A morte de Coutinho na última segunda-feira (11), foi um dos principais assuntos no mundo do futebol. Desta forma, em entrevista ao Referí, o ex-jogador do Peñarol ressaltou a qualidade de um dos melhores amigos de Pelé ao lembrar das partidas nas quais precisou marcar a dupla.
“Após o jogo tivemos que ir ao ortopedista para acomodar a cintura. Pelé foi ótimo, e Coutinho foi o seu parceiro. Quando olhava para os meus companheiros costumávamos pensar “a mãe, mais uma vez vamos ter que marcá-los”, relembra.

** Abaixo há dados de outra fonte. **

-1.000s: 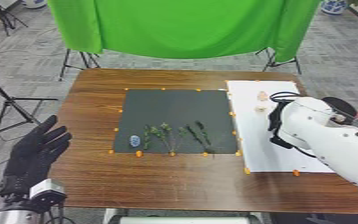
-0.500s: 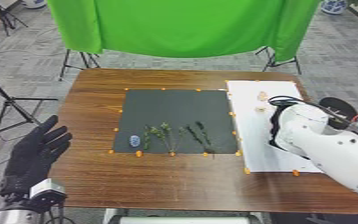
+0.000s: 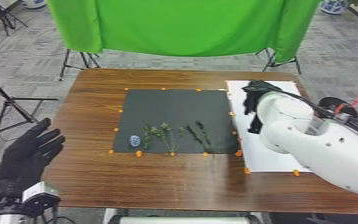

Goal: Arrange flowers

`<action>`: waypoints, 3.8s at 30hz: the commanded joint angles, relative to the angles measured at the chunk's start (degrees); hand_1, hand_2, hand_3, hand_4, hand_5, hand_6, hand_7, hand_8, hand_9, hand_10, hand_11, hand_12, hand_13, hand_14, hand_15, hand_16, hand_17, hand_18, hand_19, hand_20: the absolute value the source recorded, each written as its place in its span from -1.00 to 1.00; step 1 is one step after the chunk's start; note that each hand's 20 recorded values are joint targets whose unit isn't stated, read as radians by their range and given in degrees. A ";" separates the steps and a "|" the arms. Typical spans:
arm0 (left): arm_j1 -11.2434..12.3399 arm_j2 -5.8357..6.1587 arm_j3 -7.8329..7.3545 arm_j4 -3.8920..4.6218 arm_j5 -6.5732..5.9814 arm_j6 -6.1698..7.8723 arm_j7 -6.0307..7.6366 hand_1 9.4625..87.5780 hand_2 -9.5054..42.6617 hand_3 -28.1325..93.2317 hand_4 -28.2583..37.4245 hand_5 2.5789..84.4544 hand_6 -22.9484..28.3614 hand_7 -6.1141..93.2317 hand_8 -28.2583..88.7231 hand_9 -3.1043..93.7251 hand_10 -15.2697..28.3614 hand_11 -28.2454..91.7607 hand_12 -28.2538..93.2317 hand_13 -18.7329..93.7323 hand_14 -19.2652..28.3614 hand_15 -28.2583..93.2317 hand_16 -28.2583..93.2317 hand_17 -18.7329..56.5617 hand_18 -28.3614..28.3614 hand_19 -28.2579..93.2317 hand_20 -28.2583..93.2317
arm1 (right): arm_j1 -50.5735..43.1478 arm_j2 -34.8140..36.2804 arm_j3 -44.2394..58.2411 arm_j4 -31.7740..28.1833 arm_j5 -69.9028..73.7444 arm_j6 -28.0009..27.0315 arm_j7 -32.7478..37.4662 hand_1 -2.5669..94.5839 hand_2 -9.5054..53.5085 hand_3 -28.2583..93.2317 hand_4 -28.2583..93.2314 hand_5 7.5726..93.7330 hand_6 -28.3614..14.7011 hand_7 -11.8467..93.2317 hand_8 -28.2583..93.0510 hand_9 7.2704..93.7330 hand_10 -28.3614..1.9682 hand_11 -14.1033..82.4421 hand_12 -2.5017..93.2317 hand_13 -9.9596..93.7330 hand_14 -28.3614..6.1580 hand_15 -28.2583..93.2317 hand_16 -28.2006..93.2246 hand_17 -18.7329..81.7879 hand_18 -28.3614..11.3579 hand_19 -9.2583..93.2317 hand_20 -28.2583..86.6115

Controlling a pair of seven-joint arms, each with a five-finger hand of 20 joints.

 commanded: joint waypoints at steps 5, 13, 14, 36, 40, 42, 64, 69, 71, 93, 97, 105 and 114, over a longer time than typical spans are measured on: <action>2.63 1.16 -1.22 -0.47 -3.67 2.06 4.91 -0.47 -0.36 0.55 -0.77 -0.12 0.29 -0.68 -0.65 -0.28 0.57 -0.05 -0.36 -0.35 0.81 0.26 -0.72 -0.76 0.73 0.17 -0.41 | 13.44 -20.93 -10.16 3.52 -1.63 -0.33 -8.33 0.33 -1.00 0.65 -0.95 0.62 0.18 -0.26 -0.33 0.90 0.23 -0.48 -0.22 0.84 0.48 0.65 -0.27 0.63 -0.26 1.00 0.18; -2.86 -1.72 -2.30 0.30 1.92 -0.01 -2.75 -0.46 -0.36 0.55 -0.77 -0.12 0.29 -0.68 -0.65 -0.27 0.57 -0.05 -0.36 -0.35 0.80 0.26 -0.72 -0.76 0.73 0.17 -0.41 | 11.45 -32.81 -11.37 13.95 -3.78 -1.32 -9.69 0.32 -1.00 0.65 -0.95 0.62 0.20 -0.26 -0.34 0.90 0.25 -0.47 -0.22 0.83 0.49 0.65 -0.26 0.62 -0.25 1.00 0.18; -5.92 -2.50 -1.67 0.58 3.78 -0.58 -5.44 -0.46 -0.36 0.55 -0.77 -0.12 0.29 -0.68 -0.65 -0.28 0.57 -0.05 -0.36 -0.35 0.80 0.26 -0.72 -0.76 0.73 0.17 -0.41 | 11.42 -33.48 -11.95 15.52 -3.03 -1.05 -8.80 0.32 -1.00 0.65 -0.95 0.62 0.20 -0.26 -0.34 0.90 0.25 -0.47 -0.21 0.83 0.49 0.65 -0.26 0.62 -0.25 1.00 0.18; -16.50 -1.61 4.83 3.65 4.63 -3.27 -6.73 -0.47 -0.37 0.55 -0.77 -0.12 0.29 -0.68 -0.65 -0.28 0.56 -0.05 -0.36 -0.35 0.81 0.26 -0.72 -0.75 0.74 0.19 -0.40 | 7.34 -39.84 -12.32 24.39 -2.60 -0.59 -4.05 0.28 -1.00 0.64 -0.95 0.57 0.22 -0.27 -0.38 0.88 0.26 -0.46 -0.22 0.81 0.46 0.65 -0.26 0.60 -0.25 1.00 0.19; -17.16 -0.09 5.47 3.99 3.83 -3.00 -5.30 -0.47 -0.37 0.56 -0.77 -0.12 0.29 -0.68 -0.65 -0.28 0.56 -0.05 -0.36 -0.35 0.81 0.26 -0.72 -0.75 0.74 0.19 -0.40 | 8.14 -39.76 -12.63 24.65 -1.36 0.67 -3.80 0.25 -1.00 0.63 -0.95 0.54 0.20 -0.28 -0.39 0.86 0.25 -0.46 -0.23 0.80 0.45 0.66 -0.26 0.59 -0.25 1.00 0.18; -17.24 -0.47 5.36 3.94 3.86 -3.26 -5.71 -0.47 -0.38 0.56 -0.77 -0.12 0.29 -0.68 -0.65 -0.27 0.56 -0.05 -0.36 -0.35 0.81 0.26 -0.72 -0.75 0.74 0.19 -0.40 | 7.96 -39.76 -12.34 24.66 -1.14 0.47 -3.81 0.21 -1.00 0.62 -0.95 0.48 0.17 -0.28 -0.41 0.82 0.21 -0.42 -0.26 0.79 0.45 0.66 -0.26 0.59 -0.26 1.00 0.18; -14.89 -0.97 4.19 3.53 4.00 -2.97 -6.23 -0.46 -0.37 0.55 -0.77 -0.11 0.30 -0.68 -0.65 -0.28 0.56 -0.05 -0.36 -0.34 0.81 0.27 -0.72 -0.75 0.73 0.19 -0.40 | 7.55 -39.40 -10.49 22.98 0.32 -2.95 -4.01 -0.01 -1.00 0.67 -0.93 0.27 0.14 -0.36 -0.68 0.64 -0.03 -0.15 -0.49 0.74 0.38 0.68 -0.28 0.55 -0.28 1.00 0.17; -14.08 -0.64 3.55 3.42 3.50 -2.89 -5.90 -0.46 -0.37 0.55 -0.77 -0.11 0.30 -0.68 -0.65 -0.27 0.56 -0.05 -0.36 -0.35 0.81 0.27 -0.72 -0.75 0.73 0.19 -0.40 | 8.97 -39.64 -10.46 21.55 1.75 -2.30 -4.89 -0.07 -1.00 0.66 -0.92 0.20 0.10 -0.37 -0.71 0.60 -0.12 -0.11 -0.55 0.72 0.34 0.69 -0.28 0.53 -0.31 1.00 0.16; -14.20 -0.19 3.76 3.41 3.26 -2.61 -5.64 -0.46 -0.37 0.55 -0.77 -0.11 0.30 -0.68 -0.65 -0.27 0.56 -0.05 -0.36 -0.34 0.81 0.27 -0.72 -0.75 0.73 0.19 -0.40 | 10.13 -39.74 -11.62 21.23 1.90 -1.18 -4.90 -0.10 -1.00 0.66 -0.91 0.18 0.08 -0.38 -0.71 0.59 -0.14 -0.10 -0.57 0.72 0.32 0.69 -0.28 0.52 -0.33 1.00 0.16; -6.55 -1.60 3.57 1.55 1.03 -0.76 0.19 -0.46 -0.36 0.55 -0.77 -0.11 0.30 -0.68 -0.65 -0.27 0.57 -0.05 -0.36 -0.34 0.81 0.27 -0.72 -0.75 0.73 0.19 -0.40 | 3.84 -7.99 -1.36 -3.90 3.59 -2.89 -7.70 -0.23 -0.81 0.63 -0.88 0.09 -0.02 -0.47 -0.68 0.33 -0.46 -0.31 -0.64 0.62 0.13 0.68 -0.31 0.44 -0.41 1.00 0.04; -6.49 -3.21 3.36 1.21 2.80 -1.26 -2.69 -0.47 -0.36 0.55 -0.77 -0.11 0.30 -0.68 -0.65 -0.27 0.56 -0.05 -0.36 -0.34 0.81 0.27 -0.72 -0.75 0.73 0.19 -0.40 | -4.12 0.26 3.83 -6.18 1.66 -1.12 -3.77 -0.24 -0.80 0.63 -0.88 0.08 -0.03 -0.48 -0.68 0.25 -0.50 -0.34 -0.64 0.60 0.08 0.69 -0.32 0.43 -0.41 1.00 0.00; -6.93 -4.44 3.73 0.89 4.23 -1.63 -4.61 -0.47 -0.37 0.55 -0.77 -0.11 0.30 -0.68 -0.65 -0.27 0.56 -0.05 -0.36 -0.34 0.81 0.27 -0.72 -0.75 0.73 0.19 -0.40 | -14.54 7.19 14.25 -4.35 3.85 -2.43 3.72 -0.24 -0.81 0.64 -0.88 0.01 -0.08 -0.50 -0.68 0.11 -0.62 -0.39 -0.65 0.58 0.03 0.70 -0.33 0.46 -0.36 1.00 -0.05; -8.16 -3.21 5.77 1.00 3.30 -1.21 -4.31 -0.46 -0.36 0.55 -0.77 -0.11 0.30 -0.68 -0.65 -0.27 0.56 -0.05 -0.36 -0.34 0.81 0.27 -0.72 -0.75 0.73 0.19 -0.40 | -14.64 9.10 16.12 1.08 4.64 -1.50 10.97 -0.22 -0.83 0.63 -0.88 -0.07 -0.17 -0.54 -0.66 -0.06 -0.84 -0.48 -0.67 0.57 -0.02 0.71 -0.36 0.50 -0.34 1.00 -0.14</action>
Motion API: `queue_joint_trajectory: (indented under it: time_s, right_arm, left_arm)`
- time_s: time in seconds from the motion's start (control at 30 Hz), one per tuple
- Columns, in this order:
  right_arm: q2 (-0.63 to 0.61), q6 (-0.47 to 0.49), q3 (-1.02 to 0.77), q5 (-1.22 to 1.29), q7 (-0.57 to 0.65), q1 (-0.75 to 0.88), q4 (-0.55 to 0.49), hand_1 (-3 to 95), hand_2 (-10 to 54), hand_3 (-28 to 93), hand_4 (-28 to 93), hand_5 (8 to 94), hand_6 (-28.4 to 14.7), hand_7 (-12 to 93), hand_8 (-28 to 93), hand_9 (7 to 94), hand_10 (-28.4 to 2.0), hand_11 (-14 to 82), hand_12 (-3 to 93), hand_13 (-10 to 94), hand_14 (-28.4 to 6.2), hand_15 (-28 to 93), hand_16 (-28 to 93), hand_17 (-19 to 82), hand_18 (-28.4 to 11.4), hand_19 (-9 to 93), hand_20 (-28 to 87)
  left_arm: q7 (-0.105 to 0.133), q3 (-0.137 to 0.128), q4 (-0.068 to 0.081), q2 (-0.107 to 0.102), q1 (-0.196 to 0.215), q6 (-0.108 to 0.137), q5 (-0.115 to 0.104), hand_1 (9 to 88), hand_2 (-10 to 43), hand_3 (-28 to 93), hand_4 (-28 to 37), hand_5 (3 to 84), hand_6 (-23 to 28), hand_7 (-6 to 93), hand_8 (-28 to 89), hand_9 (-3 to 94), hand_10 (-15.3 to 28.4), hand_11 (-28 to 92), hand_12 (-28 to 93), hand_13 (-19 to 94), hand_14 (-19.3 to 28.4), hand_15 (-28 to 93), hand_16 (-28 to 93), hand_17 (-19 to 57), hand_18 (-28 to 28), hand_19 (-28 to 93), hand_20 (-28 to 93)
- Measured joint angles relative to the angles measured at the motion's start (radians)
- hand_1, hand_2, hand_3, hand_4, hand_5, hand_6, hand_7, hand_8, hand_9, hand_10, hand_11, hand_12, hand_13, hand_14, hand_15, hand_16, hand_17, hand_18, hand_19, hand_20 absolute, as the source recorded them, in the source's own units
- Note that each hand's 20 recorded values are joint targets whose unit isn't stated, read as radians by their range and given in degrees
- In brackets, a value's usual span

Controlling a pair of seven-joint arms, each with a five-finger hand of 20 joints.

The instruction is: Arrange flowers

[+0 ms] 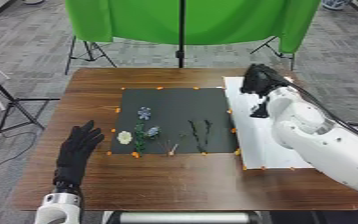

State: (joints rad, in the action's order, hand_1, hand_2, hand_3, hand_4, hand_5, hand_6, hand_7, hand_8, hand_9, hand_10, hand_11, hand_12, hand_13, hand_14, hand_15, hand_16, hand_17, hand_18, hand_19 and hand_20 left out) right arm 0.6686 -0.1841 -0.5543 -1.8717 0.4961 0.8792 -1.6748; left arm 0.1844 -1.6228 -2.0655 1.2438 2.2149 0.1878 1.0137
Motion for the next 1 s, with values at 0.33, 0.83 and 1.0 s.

Luis Varela teve que marcar Coutinho e Pelé nas semifinais da Copa Libertadores em 1965, e o ex-defensor guarda na memória com carinho o duelo no qual entrou para a história da competição: “O primeiro jogo foi a famosa partida por 5 a 4 em Santos, Maidana defendeu um pênalti de Pelé. Depois eles vêm ao Montevidéu e, faltando cinco minutos para o final do jogo, o Santos ganhou por 2 a 1”. Na ocasião, Varela foi escolhido como um dos melhores atletas do duelo.
Durante o bate-papo, Varela ainda relembrou a maneira como tentou marcar o time que tinha uma das melhores forças ofensivas da década de 60, com Dorval, Mengalvio, Pepe, Coutinho e Pelé: “A marcação era de homem para homem, esperávamos passo a passo, mas o Coutinho era rápido”.
Por fim, Varela prestou uma singela homenagem a Coutinho que faleceu aos 75 anos devivo um infarto agudo do miocárdio em decorrência de diabetes e hipertensão arterial sistêmica: “Posso dizer que marquei Coutinho e Pelé. Não joguei contra Maradona, mas posso garantir que marcar esses dois era terrível”.